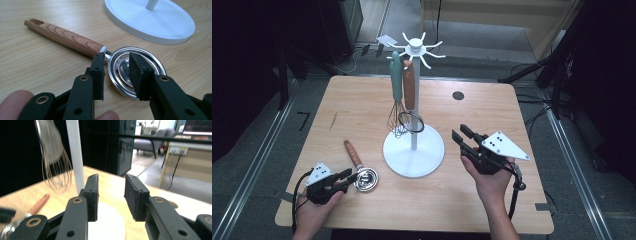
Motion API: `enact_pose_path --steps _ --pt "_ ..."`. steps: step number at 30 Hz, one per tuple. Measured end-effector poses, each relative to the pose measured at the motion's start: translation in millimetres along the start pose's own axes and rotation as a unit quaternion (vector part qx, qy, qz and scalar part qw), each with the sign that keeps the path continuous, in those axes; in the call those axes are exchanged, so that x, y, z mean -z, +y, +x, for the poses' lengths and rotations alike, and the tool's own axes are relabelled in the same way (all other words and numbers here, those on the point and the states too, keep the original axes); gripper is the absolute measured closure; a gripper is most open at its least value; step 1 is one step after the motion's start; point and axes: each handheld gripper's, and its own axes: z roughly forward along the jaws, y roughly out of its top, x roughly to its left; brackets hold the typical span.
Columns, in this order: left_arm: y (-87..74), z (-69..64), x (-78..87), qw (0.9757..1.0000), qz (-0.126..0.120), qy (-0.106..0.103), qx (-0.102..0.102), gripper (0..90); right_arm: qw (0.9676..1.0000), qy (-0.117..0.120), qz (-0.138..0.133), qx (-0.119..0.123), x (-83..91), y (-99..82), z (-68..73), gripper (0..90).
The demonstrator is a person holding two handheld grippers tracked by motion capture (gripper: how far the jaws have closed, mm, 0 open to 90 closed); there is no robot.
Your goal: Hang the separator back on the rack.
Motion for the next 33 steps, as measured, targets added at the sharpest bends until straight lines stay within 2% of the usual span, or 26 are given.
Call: enact_pose_path --steps 3,6,9,14,17,19,24,27,28,30,33 --pt "-0.9 0.5 -3.4 0.9998 0.016 0.004 0.009 66.1 0.9999 -0.003 0.016 0.001 4.3 -15.8 -0.9 63.1" --pt "-1.8 0.3 -6.1 0.9996 0.024 0.014 0.008 66.7 0.9996 -0.004 0.027 -0.01 9.2 -30.0 -2.7 61.9" --pt "-2.2 0.1 -7.3 0.9995 0.031 0.008 0.006 67.0 0.9991 -0.003 0.039 -0.019 12.7 -43.4 -2.9 61.2" --pt "-1.9 -1.5 -9.5 0.999 0.042 0.013 0.005 69.9 0.9977 0.004 0.061 -0.029 17.4 -64.4 2.2 60.1" --pt "-1.5 -2.5 -8.8 0.9989 0.045 0.01 0.007 71.6 0.9971 0.002 0.072 -0.024 21.9 -71.6 5.4 59.4" --pt "-1.7 -3.8 -9.5 0.9987 0.05 0.008 0.006 73.3 0.9967 0.001 0.072 -0.038 25.9 -75.8 6.0 58.7" --pt "-2.0 -7.6 -12.1 0.998 0.062 0.011 -0.006 74.0 0.9954 0.001 0.083 -0.047 31.9 -86.9 6.6 58.4" --pt "-1.2 -11.4 -10.9 0.9978 0.065 0.007 -0.004 74.7 0.9948 0.004 0.089 -0.05 34.2 -91.2 7.4 57.7" --pt "-0.9 -13.9 -10.7 0.9978 0.066 0.007 -0.005 75.1 0.9946 0.007 0.09 -0.051 34.8 -92.4 7.7 56.4" --pt "-0.2 -19.4 -11.7 0.9976 0.069 0.005 -0.01 75.1 0.994 0.026 0.086 -0.063 35.5 -94.4 9.4 54.4" --pt "-0.2 -28.3 -14.3 0.9968 0.076 -0.003 -0.027 75.0 0.9936 0.036 0.09 -0.058 33.9 -95.4 14.0 54.4"
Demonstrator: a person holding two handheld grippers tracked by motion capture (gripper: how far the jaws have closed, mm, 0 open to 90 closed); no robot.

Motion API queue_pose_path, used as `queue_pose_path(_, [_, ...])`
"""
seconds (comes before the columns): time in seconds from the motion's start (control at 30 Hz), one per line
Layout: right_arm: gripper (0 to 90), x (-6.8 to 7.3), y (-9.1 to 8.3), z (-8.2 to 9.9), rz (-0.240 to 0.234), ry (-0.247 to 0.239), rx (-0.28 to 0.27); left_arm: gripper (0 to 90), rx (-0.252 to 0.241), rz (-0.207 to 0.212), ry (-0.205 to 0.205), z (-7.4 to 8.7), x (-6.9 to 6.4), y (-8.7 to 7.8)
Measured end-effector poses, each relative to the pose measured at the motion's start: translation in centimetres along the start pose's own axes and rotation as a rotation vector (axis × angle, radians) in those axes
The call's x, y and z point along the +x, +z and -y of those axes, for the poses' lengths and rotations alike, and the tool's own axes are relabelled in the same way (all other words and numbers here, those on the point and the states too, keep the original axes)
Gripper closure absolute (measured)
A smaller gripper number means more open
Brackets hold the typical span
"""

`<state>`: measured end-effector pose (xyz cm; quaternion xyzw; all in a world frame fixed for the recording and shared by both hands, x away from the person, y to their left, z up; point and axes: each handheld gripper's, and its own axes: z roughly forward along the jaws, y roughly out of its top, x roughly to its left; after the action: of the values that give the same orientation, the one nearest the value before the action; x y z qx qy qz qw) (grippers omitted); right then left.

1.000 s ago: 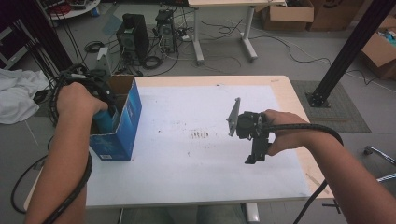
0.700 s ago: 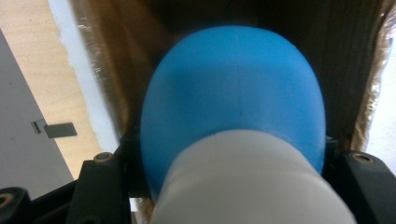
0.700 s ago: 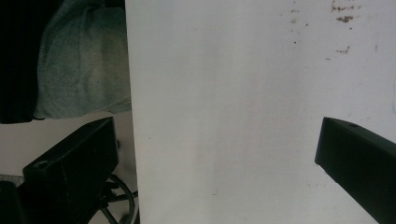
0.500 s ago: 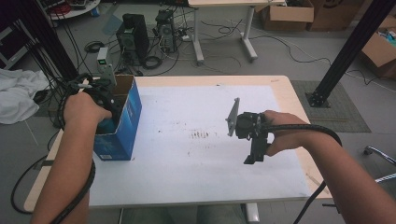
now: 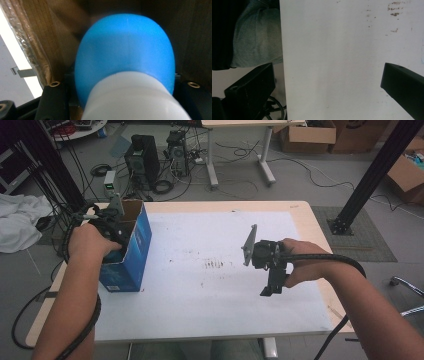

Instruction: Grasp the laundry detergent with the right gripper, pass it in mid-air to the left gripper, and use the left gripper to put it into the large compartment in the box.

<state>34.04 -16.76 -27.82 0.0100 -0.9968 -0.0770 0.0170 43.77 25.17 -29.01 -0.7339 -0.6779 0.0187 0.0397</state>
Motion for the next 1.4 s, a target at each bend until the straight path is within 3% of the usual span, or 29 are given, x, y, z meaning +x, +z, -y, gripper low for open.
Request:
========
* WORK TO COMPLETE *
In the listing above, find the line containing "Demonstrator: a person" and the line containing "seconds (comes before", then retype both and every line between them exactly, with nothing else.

* ANSWER *
Demonstrator: a person holding two handheld grippers tracked by motion capture (gripper: how far the jaws have closed, mm, 0 open to 90 closed); no robot.

Motion API queue_pose_path, used as `queue_pose_path(_, [_, ...])`
"""
seconds (comes before the columns): time in seconds from the motion's start (control at 30 Hz), one per line

That concludes the exercise.